Work order | The reply should repeat all of the data word for word, with no pictures.

====================

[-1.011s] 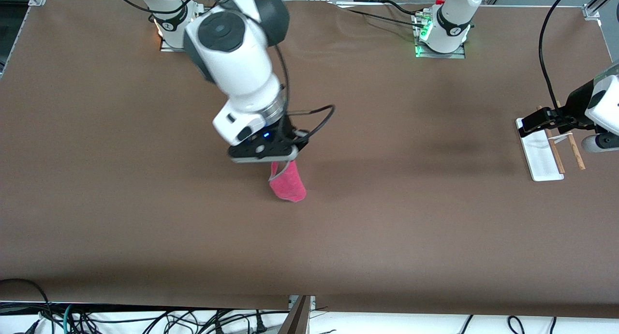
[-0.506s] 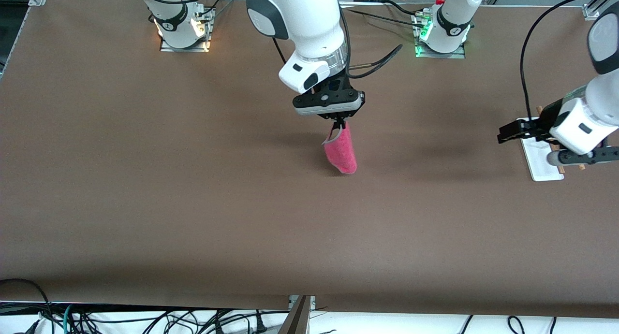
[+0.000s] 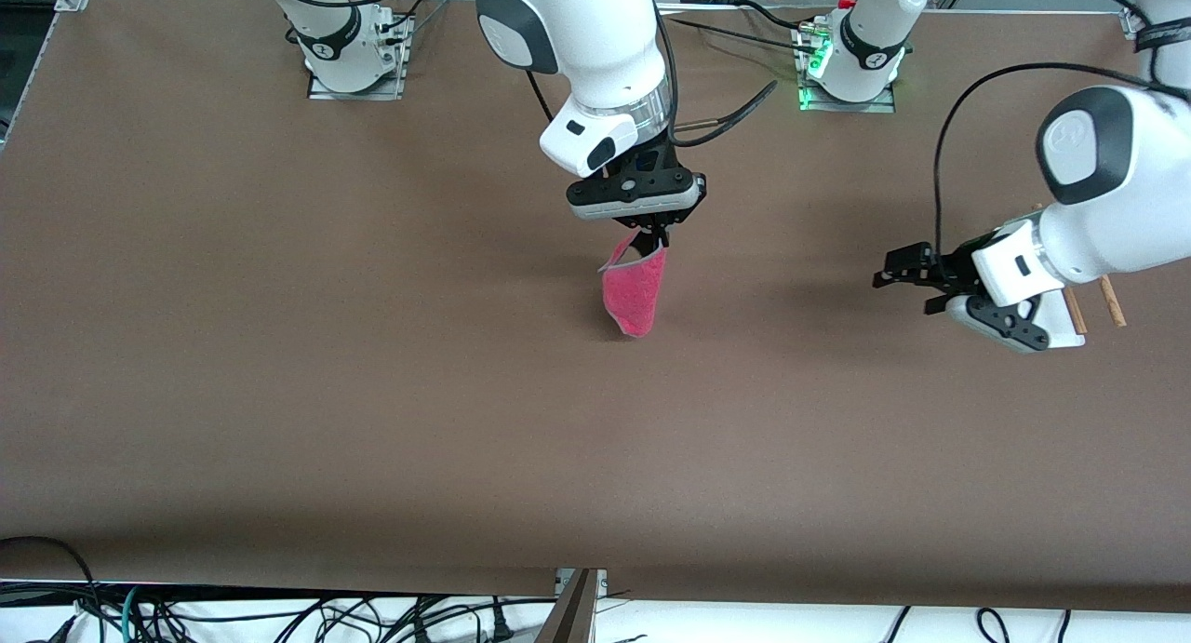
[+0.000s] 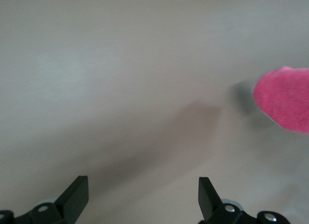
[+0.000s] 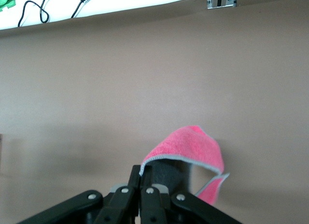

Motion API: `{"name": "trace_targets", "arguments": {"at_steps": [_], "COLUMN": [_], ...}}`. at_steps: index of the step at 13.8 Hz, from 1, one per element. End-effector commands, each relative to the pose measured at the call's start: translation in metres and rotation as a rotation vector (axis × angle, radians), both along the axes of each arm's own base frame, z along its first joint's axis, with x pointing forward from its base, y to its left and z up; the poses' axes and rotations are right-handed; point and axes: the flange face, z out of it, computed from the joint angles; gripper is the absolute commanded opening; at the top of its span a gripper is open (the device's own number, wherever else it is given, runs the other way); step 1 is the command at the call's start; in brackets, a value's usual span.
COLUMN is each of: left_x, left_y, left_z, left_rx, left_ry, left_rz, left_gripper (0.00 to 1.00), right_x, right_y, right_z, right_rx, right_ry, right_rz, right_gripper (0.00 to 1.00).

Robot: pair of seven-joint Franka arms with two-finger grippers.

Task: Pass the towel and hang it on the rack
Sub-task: 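Hold the towel up while the left gripper reaches toward it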

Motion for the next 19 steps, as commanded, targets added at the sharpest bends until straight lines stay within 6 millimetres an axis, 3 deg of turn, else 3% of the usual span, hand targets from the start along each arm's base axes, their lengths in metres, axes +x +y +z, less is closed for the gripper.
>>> {"name": "trace_targets", "arguments": {"at_steps": [1, 5, 11, 19], "left_x": [-0.015, -0.031, -0.032, -0.049], "left_y": [-0.026, -0.095, -0.14, -0.184], "left_z": [-0.026, -0.052, -0.113, -0.104], "left_rx": [-0.124, -0.218, -0.33, -0.364], "left_ry": [-0.091, -0.191, -0.33, -0.332], "left_rz": [-0.055, -0.148, -0.196, -0.241], "left_gripper": [1.0, 1.0, 1.0, 1.0], "right_x": [-0.001, -0.003, -0.004, -0.006], "right_y": [-0.001, -0.003, -0.011, -0.014], "right_z": [0.009, 0.018, 0.038, 0.048], "right_rx": [0.003, 0.014, 0.031, 0.041], "right_ry": [-0.014, -0.02, -0.033, -0.04], "right_rz": [-0.006, -0.004, -0.005, -0.004], "right_gripper": [0.0, 0.0, 0.0, 0.0]}}
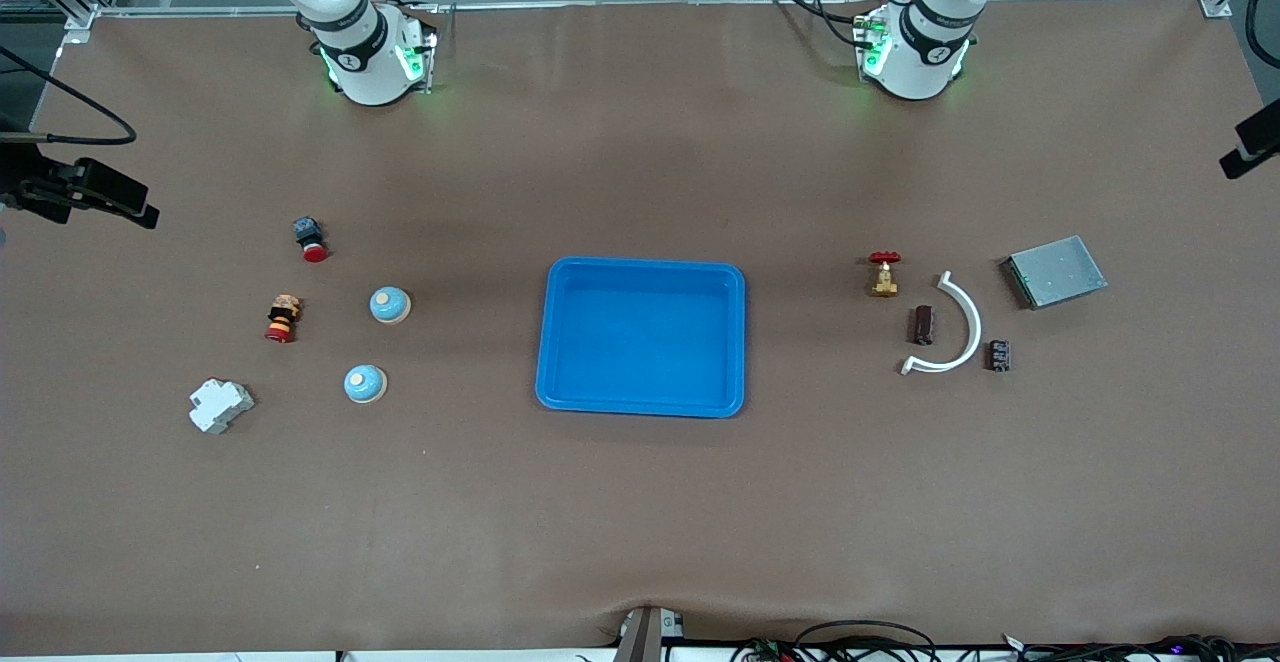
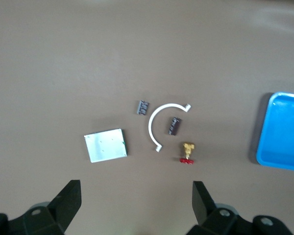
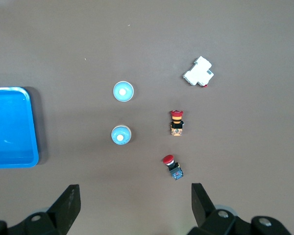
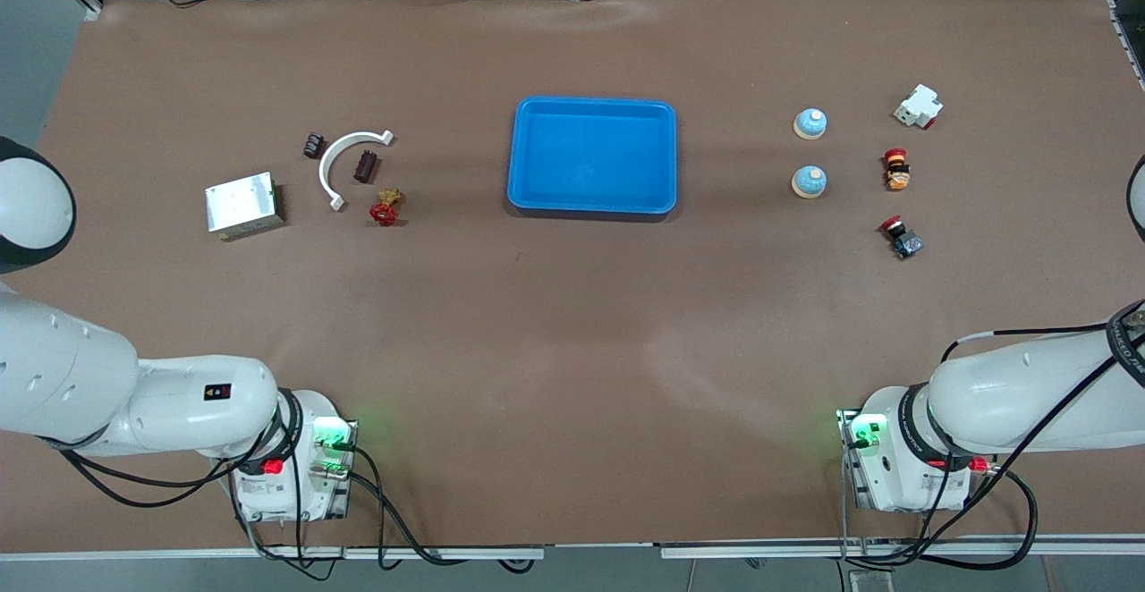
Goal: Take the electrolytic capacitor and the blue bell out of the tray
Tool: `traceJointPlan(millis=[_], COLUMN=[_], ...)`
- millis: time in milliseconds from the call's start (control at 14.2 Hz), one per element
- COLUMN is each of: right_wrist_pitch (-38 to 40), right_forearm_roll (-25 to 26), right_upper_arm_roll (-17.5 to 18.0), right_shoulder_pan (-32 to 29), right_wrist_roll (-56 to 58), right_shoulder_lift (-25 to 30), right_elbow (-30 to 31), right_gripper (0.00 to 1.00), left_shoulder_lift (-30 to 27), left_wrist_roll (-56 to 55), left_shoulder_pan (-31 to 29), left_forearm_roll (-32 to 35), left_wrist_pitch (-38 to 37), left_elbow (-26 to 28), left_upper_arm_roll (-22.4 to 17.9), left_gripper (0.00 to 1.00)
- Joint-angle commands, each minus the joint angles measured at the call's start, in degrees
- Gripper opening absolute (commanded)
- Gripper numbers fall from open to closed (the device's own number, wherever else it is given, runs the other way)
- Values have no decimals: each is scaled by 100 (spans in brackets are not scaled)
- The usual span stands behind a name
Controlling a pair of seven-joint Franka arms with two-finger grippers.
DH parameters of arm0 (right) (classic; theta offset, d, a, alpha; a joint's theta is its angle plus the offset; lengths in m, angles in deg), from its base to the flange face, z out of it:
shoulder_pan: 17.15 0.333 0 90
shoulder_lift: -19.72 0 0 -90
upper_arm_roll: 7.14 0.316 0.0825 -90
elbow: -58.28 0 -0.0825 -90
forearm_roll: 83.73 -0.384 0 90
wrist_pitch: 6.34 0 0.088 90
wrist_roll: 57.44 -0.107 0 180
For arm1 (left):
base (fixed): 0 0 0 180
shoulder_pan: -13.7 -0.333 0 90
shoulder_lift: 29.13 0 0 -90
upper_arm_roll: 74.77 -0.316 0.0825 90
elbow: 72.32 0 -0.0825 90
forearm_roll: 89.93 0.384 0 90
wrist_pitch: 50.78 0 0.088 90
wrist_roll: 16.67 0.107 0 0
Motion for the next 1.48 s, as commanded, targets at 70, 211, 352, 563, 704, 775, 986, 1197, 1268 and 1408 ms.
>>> traceJointPlan(millis=[70, 211, 352, 563, 704, 775, 986, 1197, 1268, 1408], right_wrist_pitch=[-136, -198, -224, -251, -251, -251, -251, -251, -251, -251], right_forearm_roll=[56, 56, 56, 48, 48, 39, 30, 30, 21, 4], right_upper_arm_roll=[7, 7, 7, 7, 16, 16, 16, 16, 16, 16], right_shoulder_pan=[-8, -8, 0, 0, 9, 9, 9, 9, 9, 0], right_wrist_roll=[22, 22, 14, 14, 14, 14, 14, 14, 14, 22], right_shoulder_lift=[271, 341, 350, 359, 377, 377, 385, 385, 385, 385], right_elbow=[307, 421, 457, 466, 466, 483, 483, 483, 483, 483], right_gripper=[100, 100, 100, 100, 100, 100, 100, 100, 100, 100], left_shoulder_lift=[-39, -213, -477, -566, -540, -531, -470, -286, -259, -241], left_wrist_roll=[-38, -55, -335, -319, -301, -301, -310, -345, -363, -372], left_shoulder_pan=[167, 132, 132, -280, -299, -308, -273, -193, -193, -185], left_forearm_roll=[-134, -125, -81, -46, -37, -2, 7, 7, 16, 16], left_wrist_pitch=[52, 506, 1157, 1563, 1722, 1723, 1705, 1705, 1705, 1705], left_elbow=[249, 669, 1258, 1576, 1699, 1674, 1551, 1358, 1305, 1304], left_upper_arm_roll=[-84, 65, 206, 750, 831, 848, 839, 839, 839, 839], left_gripper=[100, 100, 100, 100, 100, 100, 100, 100, 100, 100])
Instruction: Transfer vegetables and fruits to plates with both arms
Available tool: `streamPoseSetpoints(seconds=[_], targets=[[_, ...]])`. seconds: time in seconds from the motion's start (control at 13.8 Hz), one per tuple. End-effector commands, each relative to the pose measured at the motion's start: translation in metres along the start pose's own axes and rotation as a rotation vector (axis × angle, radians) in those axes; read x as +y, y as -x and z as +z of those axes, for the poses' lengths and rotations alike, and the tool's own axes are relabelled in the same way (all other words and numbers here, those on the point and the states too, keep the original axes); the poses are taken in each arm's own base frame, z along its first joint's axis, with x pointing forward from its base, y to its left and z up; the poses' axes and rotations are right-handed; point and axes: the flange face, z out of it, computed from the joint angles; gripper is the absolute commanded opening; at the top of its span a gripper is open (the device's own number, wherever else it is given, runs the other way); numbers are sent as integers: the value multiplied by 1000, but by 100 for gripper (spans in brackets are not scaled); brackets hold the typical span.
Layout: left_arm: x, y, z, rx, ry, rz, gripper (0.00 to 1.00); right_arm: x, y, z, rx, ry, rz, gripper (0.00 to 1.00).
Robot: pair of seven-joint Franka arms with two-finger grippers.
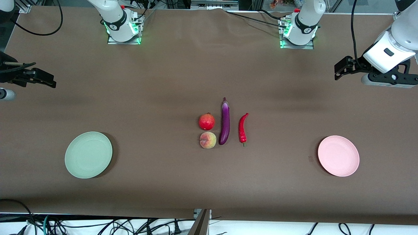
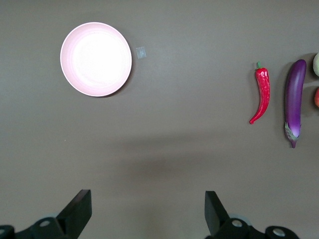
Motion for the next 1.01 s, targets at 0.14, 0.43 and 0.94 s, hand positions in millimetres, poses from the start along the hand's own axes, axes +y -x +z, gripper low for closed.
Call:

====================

Solution |
[-1.011s] 
[-0.506s] 
[+0.000s] 
[+0.000s] 
[+0.000s] 

Motion API: `{"name": "trace_targets", "arguments": {"at_steps": [_], "COLUMN": [_], ...}}`. at_steps: index of the step at 13.8 Hz, from 1, one per element. End-effector commands, each relative to the pose measured at the call's start: translation in metres and rotation as a rotation vector (axis × angle, radians), both along the axes of each arm's own base frame, z along its first joint's axis, with x pointing forward from its base, y to its left and z up; the poses' axes and rotations are right-handed; point and axes: the flange face, z out of it, computed from the joint angles; gripper is the absolute commanded opening; at the top of its span a gripper is open (the device's own number, wherever else it is given, runs the other way); step 1 is the command at the call's start; in brackets, a value's usual span.
COLUMN is each of: left_x, left_y, left_z, left_rx, left_ry, left_rz, left_gripper (0.00 to 1.00), right_x, right_y, right_z, right_rx, right_ry, right_rz, right_gripper (0.00 to 1.00).

Robot: pair of seven-joint Franka arms with two-finger grippers.

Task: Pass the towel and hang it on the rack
Sub-task: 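Hold the towel up while the left gripper reaches toward it
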
Motion for the next 19 steps, as commanded, targets added at the sharpest bends until straight lines stay within 6 millimetres an axis, 3 deg of turn, else 3% of the usual span, hand targets from the start along each arm's base axes, their lengths in metres, axes +x +y +z, less is closed for the gripper.
>>> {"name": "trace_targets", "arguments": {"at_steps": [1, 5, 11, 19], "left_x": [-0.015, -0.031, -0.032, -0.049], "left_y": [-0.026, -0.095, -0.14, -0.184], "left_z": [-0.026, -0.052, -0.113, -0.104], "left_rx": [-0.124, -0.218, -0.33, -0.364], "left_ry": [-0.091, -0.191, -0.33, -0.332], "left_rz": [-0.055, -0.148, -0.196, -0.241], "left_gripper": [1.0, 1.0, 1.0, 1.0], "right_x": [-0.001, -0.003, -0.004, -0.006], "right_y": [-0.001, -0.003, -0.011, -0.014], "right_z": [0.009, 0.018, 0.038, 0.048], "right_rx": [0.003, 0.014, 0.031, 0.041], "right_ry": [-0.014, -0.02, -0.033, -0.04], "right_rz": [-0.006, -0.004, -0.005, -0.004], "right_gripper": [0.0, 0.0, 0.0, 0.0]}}
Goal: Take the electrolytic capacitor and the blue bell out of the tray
Tool: `traceJointPlan(millis=[_], COLUMN=[_], ...)`
- millis: time in milliseconds from the call's start (control at 14.2 Hz), one per element
- COLUMN is each of: right_wrist_pitch (-38 to 40), right_forearm_roll (-25 to 26), right_upper_arm_roll (-17.5 to 18.0), right_shoulder_pan (-32 to 29), right_wrist_roll (-56 to 58), right_shoulder_lift (-25 to 30), right_elbow (-30 to 31), right_gripper (0.00 to 1.00), left_shoulder_lift (-30 to 27), left_wrist_roll (-56 to 55), left_shoulder_pan (-31 to 29), left_forearm_roll (-32 to 35), left_wrist_pitch (-38 to 37), left_elbow (-26 to 28), left_upper_arm_roll (-22.4 to 17.9), left_gripper (0.00 to 1.00)
- Joint-angle commands, each minus the joint angles measured at the call's start, in degrees
- Gripper opening absolute (commanded)
- Gripper numbers fall from open to closed (the device's own number, wherever else it is given, runs the other way)
- Values have no decimals: each is scaled by 100 (spans in brackets are not scaled)
- The usual span stands behind a name
Controlling a pair of seven-joint Franka arms with two-finger grippers.
DH parameters of arm0 (right) (classic; theta offset, d, a, alpha; a joint's theta is its angle plus the offset; lengths in m, angles in deg), from its base to the flange face, z out of it:
shoulder_pan: 17.15 0.333 0 90
shoulder_lift: -19.72 0 0 -90
upper_arm_roll: 7.14 0.316 0.0825 -90
elbow: -58.28 0 -0.0825 -90
forearm_roll: 83.73 -0.384 0 90
wrist_pitch: 6.34 0 0.088 90
wrist_roll: 57.44 -0.107 0 180
For arm1 (left):
base (fixed): 0 0 0 180
shoulder_pan: -13.7 -0.333 0 90
shoulder_lift: 29.13 0 0 -90
upper_arm_roll: 74.77 -0.316 0.0825 90
elbow: 72.32 0 -0.0825 90
forearm_roll: 89.93 0.384 0 90
wrist_pitch: 50.78 0 0.088 90
wrist_roll: 16.67 0.107 0 0
Motion for the next 1.48 s, as commanded, targets at 70, 211, 352, 563, 704, 775, 986, 1197, 1268 and 1408 ms.
>>> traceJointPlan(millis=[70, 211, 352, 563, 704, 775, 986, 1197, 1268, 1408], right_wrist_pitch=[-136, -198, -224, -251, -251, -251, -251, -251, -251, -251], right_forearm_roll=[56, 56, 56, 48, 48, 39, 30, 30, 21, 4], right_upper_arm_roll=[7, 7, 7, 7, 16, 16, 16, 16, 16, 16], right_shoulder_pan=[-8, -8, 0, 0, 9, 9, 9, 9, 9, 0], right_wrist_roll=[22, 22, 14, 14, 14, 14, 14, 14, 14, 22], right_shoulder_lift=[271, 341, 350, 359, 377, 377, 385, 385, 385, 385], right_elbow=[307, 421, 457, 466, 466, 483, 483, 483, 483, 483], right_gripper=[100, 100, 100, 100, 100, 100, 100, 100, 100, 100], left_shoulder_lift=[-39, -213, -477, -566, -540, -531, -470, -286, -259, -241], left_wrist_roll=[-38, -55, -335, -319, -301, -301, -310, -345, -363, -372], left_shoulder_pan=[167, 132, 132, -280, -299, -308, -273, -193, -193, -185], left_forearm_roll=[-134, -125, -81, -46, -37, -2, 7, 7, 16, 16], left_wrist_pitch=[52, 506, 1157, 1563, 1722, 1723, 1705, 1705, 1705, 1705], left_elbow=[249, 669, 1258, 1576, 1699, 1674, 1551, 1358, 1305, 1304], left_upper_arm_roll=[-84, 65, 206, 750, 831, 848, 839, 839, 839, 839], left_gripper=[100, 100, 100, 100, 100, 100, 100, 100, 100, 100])
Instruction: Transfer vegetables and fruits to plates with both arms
Available tool: `streamPoseSetpoints(seconds=[_], targets=[[_, ...]])`. seconds: time in seconds from the motion's start (control at 13.8 Hz), one per tuple. End-effector commands, each relative to the pose measured at the motion's start: translation in metres along the start pose's own axes and rotation as a rotation vector (axis × angle, radians) in those axes; read x as +y, y as -x and z as +z of those axes, for the poses' lengths and rotations alike, and the tool's own axes are relabelled in the same way (all other words and numbers here, those on the point and the states too, keep the original axes); the poses are taken in each arm's own base frame, z along its first joint's axis, with x pointing forward from its base, y to its left and z up; the poses' axes and rotations are right-handed; point and axes: the flange face, z out of it, computed from the joint angles; gripper is the absolute commanded opening; at the top of its span a gripper is open (the device's own number, wherever else it is given, runs the other way); numbers are sent as integers: the value multiplied by 1000, but by 100 for gripper (spans in brackets are not scaled); brackets hold the typical span.
Layout: left_arm: x, y, z, rx, ry, rz, gripper (0.00 to 1.00); right_arm: x, y, z, rx, ry, rz, gripper (0.00 to 1.00).
Robot: pair of seven-joint Franka arms with two-finger grippers.
Motion for the next 1.01 s, targets at 0.14, 0.43 and 0.94 s, hand positions in millimetres, poses from the start along the hand's own axes, axes +y -x +z, gripper low for closed.
Call:

The response above is complete.